After spending a few hours trying to get this batch file to work on a windows 10 and windows 7 computers, I can't still figure out what is the problem. After you input your answer whether or not you confirm that that is your name, it is still not working.
I've tried to debug by putting pause just about everywhere and it continues not to work.
Can somebody please point out what is wrong? Thanks.
Here is my code:
ECHO OFF
setlocal
COLOR A
cls
:getName
ECHO test
echo Please input name.
set "name="
SET /P NAME=
if not defined NAME goto getName
ECHO %NAME%, is this correct? Y/N
set /p 097=
if %O97%==Y goto :begin
set favvid=0
set hack=0
:b
echo Input name
set name=
set /P name=
echo %name%, correct? Y/N
set 897=
set /p 897=
if %897%==N goto :c
if %897%==Y goto :begin
:c
echo Input name
set name=
set /P name=
echo %name%, correct? Y/N
set 897=
set /p 897=
if %897%==N goto b
if %897%==Y goto begin
echo Name = %NAME% Is now your name. Too many attempts
:begin
echo Hello %Name%
pause
Avoid starting variable names with a number, this will avoid the
variable being misinterpreted as a parameter:
%123_myvar% in a batch script is parsed and then executed as %1 23_myvar
For proof, force echo ON.
And use (note that variable first character is not cipher zero but letter O.
set /p "O97=%name%, correct? Y/N "
if "%O97%"=="Y" goto :begin
rem note quoting in above commands
Consider using the CHOICE command as an alternative to SET /P (but accepts only one character/keypress).
Two errors on the if lines:
You should not use numbers to start variables in a batch file as they are interpreted as the arguments passed to the batch file. %0 is the batch file itself. %1 is the first, %8 is the 8th argument etc. (You can try echo --%0--%1--%097%-- in the batch file to see what result it gives you.)
Instead of this if "%097%"=="Y" goto begin
Use this if "%Answer%"=="Y" goto begin
Now also note that while your line set /p 097= has 097 when you
test for it in the next line with %O97% you do not have a 0 but
you have the letter O. This makes your test fail every time.

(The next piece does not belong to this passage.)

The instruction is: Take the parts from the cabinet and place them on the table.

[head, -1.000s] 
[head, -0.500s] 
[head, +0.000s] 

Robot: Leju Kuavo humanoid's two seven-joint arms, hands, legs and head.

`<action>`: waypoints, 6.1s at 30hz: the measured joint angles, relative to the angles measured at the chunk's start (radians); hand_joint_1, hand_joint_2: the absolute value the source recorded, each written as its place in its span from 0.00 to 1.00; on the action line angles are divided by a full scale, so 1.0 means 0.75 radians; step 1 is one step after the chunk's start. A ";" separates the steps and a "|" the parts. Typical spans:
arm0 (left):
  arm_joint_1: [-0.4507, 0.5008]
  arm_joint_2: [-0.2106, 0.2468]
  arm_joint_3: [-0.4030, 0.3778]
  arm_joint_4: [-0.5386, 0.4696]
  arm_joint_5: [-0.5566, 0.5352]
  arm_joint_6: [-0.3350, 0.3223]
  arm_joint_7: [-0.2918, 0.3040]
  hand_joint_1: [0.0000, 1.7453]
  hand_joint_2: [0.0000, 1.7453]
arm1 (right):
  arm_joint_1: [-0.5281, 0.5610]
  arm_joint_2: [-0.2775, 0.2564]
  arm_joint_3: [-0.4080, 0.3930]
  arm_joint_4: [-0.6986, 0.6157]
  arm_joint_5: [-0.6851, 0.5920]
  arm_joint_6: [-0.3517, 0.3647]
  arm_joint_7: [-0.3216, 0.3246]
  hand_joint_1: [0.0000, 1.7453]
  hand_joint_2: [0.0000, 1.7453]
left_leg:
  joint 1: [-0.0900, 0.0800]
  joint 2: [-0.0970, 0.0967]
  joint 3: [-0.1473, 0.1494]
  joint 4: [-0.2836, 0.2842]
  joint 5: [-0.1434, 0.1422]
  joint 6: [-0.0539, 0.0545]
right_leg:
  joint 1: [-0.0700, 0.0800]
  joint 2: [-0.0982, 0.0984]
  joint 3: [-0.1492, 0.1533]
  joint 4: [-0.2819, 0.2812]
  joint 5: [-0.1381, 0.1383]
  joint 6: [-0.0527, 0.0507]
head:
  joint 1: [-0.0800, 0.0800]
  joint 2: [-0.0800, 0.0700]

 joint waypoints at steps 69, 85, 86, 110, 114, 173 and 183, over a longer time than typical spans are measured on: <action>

You need to put the string in quotes, like so:
if "%Answer%"=="Y" goto begin
Finally note that the test is case sensitive. So when the user presses y it will be interpreted as the wrong answer. You need to add a /I to your test:
if/I"%Answer%"=="Y" goto begin
One more point. After the goto you put colon some places, some places not, it is facultative but it is neater to keep it consistent.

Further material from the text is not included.